Updated on September 16, 2014

The Odd Couple

One of my favorite sitcoms from the seventies was The Odd Couple. It starred Jack Klugman as Oscar Madison and Tony Randall as Felix Unger. It was based on the successful Neil Simon play, and ran from 1970 through 1975.

The show centered around Felix and Oscar, who were two divorced men. Felix was a neat freak, while Oscar was a sloppy sports buff. They share the same apartment, and their vastly different lifestyles lead to some hilarious conflicts.

Public domain photo courtesy Wikipedia

Jack Klugman (left) and Tony Randall, were the show's stars.

Photo courtesy classic-tv.com

All Five Seasons-Complete DVD Set

The Odd Couple - The Complete Series, Seasons 1-5
The Odd Couple - The Complete Series, Seasons 1-5

Two divorced New Yorkers---a slob and a fussbudget---try to live together "without driving each other crazy" in this classic sitcom based on Neil Simon's hit play and movie. Both Jack Klugman and Tony Randall won Emmys in the leads, the latter in the final year of a five-season run.

 

Show's Background

The massive success of the 1968 film version of the stage play of The Odd Couple, which starred Jack Lemmon as Felix and Walter Matthau as Oscar, was the catalyst to bringing the characters to a television show. The original casting considerations for the TV program included Mickey Rooney or Martin Balsam as Oscar and Dean Martin or Art Carney as Felix. (Carney had originated the role on Broadway.) Eventually, Jack Klugman and Tony Randall were hired. Both had starred in different versions of the play. Randall, who was hired first, had still wanted Mickey Rooney to play Oscar. The show's co-executive producer, Garry Marshall, had to lobby to get Klugman successfully hired.

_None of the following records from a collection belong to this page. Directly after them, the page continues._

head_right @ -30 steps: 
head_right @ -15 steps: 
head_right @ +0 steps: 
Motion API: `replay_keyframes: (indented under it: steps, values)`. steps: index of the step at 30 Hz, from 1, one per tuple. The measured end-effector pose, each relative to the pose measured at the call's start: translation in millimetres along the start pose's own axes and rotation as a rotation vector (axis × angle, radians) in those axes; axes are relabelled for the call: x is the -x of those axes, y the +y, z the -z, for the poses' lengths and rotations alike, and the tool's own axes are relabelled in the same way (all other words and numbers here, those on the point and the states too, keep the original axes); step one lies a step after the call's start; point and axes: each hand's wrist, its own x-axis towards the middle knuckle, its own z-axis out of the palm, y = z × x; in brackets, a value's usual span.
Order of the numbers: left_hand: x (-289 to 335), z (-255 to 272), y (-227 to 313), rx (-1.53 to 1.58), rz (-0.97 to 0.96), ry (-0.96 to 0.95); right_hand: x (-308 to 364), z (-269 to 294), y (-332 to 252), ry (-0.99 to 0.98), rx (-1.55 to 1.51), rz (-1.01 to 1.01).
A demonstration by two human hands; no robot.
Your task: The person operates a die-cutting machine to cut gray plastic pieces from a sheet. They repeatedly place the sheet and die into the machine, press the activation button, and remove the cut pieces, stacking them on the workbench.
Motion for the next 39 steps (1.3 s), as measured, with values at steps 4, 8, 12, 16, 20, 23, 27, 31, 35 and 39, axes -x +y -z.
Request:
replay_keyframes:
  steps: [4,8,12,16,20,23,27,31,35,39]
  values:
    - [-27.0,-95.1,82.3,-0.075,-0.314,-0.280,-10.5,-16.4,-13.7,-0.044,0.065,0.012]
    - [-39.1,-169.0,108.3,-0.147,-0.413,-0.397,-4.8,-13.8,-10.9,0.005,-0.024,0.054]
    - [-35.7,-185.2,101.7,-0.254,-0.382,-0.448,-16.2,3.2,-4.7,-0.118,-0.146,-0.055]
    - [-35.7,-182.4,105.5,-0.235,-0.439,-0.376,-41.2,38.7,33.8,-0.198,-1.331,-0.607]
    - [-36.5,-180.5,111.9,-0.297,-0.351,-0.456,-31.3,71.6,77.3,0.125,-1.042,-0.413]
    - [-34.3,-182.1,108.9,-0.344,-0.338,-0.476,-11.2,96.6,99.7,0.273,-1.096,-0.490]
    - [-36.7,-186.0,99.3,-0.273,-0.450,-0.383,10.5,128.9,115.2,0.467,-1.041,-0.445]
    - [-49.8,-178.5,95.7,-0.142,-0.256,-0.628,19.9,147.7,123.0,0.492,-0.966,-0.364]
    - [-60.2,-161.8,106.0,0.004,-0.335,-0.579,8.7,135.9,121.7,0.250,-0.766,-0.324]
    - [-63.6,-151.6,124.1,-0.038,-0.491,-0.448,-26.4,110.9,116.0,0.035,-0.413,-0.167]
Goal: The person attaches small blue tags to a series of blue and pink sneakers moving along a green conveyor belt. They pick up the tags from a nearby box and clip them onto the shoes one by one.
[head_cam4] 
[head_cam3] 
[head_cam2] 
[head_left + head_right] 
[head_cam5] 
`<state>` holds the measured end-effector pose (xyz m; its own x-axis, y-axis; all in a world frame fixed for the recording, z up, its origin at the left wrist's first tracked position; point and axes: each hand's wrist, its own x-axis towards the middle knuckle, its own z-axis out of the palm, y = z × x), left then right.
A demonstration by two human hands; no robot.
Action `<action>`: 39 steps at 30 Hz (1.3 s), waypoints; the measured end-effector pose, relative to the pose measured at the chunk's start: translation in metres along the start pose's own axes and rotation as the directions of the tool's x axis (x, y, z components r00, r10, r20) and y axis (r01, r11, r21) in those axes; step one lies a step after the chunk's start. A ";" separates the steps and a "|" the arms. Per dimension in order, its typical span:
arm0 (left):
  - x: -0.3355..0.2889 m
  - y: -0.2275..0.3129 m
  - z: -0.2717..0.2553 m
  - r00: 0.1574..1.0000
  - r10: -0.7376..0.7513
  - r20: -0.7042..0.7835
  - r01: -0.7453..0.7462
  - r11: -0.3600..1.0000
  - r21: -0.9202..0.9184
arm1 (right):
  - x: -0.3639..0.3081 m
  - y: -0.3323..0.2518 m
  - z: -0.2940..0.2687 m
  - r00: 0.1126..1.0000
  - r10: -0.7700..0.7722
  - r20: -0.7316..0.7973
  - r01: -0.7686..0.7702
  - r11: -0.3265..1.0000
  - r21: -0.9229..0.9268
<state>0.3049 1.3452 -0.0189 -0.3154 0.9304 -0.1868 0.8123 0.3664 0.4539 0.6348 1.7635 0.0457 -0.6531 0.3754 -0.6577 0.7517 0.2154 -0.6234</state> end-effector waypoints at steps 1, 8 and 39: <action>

Once the casting was in place, the show's writers (Marshall, Jerry Belson, Jerry Paris, Harvey Miller, Bob Brunner, Mark Rothman and Lowell Ganz, among others) came up with a variety of situations for Felix and Oscar to be in, while always staying true to the main premise of the play, which always centered on the human tensions between the two that created the comic situations.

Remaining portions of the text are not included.